__Collected data entries__:
=== Begin Enclosure ===
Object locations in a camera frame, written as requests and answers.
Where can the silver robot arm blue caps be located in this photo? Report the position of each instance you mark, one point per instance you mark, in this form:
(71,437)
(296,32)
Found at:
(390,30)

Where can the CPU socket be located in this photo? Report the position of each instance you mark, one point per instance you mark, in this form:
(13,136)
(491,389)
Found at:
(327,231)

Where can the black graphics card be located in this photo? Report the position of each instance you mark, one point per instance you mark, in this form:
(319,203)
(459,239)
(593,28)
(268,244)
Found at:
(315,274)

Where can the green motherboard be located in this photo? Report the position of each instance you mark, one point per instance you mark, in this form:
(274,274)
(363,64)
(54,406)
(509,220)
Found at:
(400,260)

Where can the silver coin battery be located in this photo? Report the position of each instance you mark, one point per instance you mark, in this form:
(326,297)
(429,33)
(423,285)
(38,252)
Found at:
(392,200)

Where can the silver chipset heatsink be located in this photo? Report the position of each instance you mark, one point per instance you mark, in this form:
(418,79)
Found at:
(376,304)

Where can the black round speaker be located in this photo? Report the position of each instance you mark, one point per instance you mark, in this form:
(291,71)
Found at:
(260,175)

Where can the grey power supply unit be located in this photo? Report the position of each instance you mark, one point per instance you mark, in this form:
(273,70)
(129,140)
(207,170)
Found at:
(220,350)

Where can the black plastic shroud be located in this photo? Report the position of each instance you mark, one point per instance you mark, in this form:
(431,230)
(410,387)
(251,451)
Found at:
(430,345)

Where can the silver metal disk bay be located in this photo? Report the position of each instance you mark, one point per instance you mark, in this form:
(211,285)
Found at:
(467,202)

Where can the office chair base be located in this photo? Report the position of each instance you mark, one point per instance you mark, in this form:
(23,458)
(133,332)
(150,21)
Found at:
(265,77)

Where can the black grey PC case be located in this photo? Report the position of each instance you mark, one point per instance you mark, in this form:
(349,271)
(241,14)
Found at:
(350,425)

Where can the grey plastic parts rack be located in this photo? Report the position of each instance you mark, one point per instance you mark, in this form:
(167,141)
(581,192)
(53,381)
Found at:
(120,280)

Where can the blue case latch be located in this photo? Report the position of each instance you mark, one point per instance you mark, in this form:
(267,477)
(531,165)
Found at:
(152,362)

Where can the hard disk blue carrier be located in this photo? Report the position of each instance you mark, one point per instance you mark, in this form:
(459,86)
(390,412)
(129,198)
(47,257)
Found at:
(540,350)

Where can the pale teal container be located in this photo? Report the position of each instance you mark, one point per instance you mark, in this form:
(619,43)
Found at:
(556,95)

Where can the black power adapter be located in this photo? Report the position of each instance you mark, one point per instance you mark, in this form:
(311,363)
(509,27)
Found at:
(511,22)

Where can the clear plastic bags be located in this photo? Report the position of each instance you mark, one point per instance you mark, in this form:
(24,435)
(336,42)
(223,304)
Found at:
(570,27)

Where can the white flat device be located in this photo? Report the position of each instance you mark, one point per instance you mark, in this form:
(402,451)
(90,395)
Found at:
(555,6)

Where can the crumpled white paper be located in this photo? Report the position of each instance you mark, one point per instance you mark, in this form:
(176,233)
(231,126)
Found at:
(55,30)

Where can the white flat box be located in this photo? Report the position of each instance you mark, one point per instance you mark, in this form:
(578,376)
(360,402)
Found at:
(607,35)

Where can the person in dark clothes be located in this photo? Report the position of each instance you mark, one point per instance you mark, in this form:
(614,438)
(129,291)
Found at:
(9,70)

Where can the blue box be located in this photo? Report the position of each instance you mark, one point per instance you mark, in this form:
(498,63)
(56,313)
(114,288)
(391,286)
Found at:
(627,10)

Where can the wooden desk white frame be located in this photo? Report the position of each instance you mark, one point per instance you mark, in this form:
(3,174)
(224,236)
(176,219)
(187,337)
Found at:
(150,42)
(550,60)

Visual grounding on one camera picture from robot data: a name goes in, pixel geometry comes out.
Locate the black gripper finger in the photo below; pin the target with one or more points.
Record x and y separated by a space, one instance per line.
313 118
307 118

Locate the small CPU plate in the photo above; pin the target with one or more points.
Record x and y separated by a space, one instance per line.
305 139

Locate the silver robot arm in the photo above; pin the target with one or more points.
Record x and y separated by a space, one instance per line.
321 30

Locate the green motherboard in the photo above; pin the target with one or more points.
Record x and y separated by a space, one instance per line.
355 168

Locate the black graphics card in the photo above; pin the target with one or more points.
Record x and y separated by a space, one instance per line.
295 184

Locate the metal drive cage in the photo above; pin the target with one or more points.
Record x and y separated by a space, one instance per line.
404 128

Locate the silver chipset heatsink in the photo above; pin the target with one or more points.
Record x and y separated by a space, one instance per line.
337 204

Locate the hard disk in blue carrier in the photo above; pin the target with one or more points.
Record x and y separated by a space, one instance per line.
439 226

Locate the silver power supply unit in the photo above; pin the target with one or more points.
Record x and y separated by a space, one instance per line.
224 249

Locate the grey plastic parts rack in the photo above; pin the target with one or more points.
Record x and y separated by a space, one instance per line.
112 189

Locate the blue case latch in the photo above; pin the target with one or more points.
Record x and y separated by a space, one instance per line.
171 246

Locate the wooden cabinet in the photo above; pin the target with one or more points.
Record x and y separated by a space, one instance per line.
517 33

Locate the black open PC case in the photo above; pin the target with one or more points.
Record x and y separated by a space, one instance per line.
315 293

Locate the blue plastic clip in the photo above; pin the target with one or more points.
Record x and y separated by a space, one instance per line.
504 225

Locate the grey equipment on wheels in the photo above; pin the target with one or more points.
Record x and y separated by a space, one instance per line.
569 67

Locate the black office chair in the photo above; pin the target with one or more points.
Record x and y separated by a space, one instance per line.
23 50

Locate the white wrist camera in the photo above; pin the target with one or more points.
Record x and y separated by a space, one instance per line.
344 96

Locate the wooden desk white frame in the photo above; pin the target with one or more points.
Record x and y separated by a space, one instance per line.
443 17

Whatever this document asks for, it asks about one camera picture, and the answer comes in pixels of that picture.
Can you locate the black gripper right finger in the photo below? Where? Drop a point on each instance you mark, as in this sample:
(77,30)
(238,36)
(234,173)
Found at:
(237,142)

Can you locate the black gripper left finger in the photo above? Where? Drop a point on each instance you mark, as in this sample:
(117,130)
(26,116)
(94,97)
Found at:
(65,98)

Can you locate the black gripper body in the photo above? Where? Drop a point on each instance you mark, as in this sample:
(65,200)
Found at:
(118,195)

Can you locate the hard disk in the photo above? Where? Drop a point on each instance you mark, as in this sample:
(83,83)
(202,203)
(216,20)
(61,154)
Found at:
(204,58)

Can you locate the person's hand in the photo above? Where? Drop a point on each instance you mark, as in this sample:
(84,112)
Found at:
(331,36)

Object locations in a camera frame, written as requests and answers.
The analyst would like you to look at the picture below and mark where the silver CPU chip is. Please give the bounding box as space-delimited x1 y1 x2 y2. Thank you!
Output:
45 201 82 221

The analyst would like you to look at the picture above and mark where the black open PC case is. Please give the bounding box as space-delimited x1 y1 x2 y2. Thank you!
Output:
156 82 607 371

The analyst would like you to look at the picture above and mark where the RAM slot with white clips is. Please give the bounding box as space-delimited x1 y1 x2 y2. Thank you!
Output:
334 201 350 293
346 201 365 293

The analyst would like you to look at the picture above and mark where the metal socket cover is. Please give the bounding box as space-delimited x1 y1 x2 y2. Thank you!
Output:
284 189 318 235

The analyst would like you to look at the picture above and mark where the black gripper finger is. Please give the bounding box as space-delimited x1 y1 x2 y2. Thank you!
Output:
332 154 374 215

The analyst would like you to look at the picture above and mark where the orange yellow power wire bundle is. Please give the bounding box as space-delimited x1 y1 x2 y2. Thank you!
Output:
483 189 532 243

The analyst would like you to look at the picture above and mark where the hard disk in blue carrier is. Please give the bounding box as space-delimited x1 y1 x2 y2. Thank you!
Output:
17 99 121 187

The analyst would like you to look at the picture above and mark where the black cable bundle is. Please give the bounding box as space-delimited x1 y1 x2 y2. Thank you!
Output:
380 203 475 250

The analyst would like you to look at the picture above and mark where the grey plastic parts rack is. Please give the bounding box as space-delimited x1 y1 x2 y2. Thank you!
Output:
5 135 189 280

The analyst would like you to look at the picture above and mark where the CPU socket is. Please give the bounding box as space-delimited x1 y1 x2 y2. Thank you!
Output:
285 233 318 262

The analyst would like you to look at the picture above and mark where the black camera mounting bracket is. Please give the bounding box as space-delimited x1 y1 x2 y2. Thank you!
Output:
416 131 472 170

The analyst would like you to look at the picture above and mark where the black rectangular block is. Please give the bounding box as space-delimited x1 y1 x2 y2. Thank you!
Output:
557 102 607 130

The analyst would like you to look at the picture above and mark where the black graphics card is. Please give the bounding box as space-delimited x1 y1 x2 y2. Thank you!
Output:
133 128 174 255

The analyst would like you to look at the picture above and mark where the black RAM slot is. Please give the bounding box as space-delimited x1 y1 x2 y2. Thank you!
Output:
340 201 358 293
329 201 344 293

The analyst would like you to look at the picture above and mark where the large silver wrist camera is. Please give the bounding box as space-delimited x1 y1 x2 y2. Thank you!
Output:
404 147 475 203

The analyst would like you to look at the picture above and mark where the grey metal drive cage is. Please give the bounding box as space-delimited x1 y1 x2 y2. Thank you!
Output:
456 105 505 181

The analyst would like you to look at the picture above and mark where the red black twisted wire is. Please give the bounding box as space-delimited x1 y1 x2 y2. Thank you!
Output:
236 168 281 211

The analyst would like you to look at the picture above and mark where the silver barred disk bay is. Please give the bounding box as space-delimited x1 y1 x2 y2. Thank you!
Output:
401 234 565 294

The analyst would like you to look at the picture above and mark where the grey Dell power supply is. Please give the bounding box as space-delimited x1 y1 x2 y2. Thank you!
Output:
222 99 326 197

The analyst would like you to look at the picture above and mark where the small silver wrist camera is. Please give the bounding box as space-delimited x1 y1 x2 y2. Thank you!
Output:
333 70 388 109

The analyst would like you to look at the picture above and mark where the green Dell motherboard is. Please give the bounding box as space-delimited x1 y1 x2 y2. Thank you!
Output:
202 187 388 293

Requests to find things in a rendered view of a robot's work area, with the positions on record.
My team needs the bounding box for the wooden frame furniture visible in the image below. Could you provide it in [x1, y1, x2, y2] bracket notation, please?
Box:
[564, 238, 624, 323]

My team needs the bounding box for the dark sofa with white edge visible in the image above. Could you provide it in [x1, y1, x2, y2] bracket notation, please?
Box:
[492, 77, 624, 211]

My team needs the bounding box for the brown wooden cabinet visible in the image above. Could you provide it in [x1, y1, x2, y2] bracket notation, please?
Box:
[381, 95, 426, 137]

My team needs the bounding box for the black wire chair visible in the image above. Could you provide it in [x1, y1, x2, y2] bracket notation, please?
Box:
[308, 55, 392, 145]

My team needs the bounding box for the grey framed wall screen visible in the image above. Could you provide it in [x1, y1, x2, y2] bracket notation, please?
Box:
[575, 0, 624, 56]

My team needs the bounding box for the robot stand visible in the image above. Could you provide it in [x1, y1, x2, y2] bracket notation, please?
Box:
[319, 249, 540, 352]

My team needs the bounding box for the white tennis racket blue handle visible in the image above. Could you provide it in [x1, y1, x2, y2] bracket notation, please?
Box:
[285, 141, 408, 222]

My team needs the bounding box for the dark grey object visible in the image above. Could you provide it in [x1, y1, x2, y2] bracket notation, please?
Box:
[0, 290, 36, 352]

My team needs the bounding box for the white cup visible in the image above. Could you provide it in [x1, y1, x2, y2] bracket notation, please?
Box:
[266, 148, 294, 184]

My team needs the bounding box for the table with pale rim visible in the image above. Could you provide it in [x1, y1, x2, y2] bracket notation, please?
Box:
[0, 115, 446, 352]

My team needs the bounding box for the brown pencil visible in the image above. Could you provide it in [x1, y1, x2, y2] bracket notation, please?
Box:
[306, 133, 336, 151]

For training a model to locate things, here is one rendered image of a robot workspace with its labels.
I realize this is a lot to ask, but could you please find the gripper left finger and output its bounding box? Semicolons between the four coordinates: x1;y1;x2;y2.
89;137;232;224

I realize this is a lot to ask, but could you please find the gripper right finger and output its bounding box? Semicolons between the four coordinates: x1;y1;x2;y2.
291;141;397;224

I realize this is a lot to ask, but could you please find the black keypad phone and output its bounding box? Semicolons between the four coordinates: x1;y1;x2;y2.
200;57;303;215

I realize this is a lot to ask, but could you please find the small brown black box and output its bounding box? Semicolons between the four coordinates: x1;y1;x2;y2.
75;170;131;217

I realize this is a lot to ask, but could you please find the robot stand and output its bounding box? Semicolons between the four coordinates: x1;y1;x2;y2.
=== End Enclosure ===
__WHAT IS BEING ASKED__: Locate the lines above that contain "rendered" and copy them.

__WRITTEN REPLY__:
Requests to find things in a rendered view of a robot's work area, with the positions on record.
For training a model to locate things, here is one rendered image of a robot workspace with its labels.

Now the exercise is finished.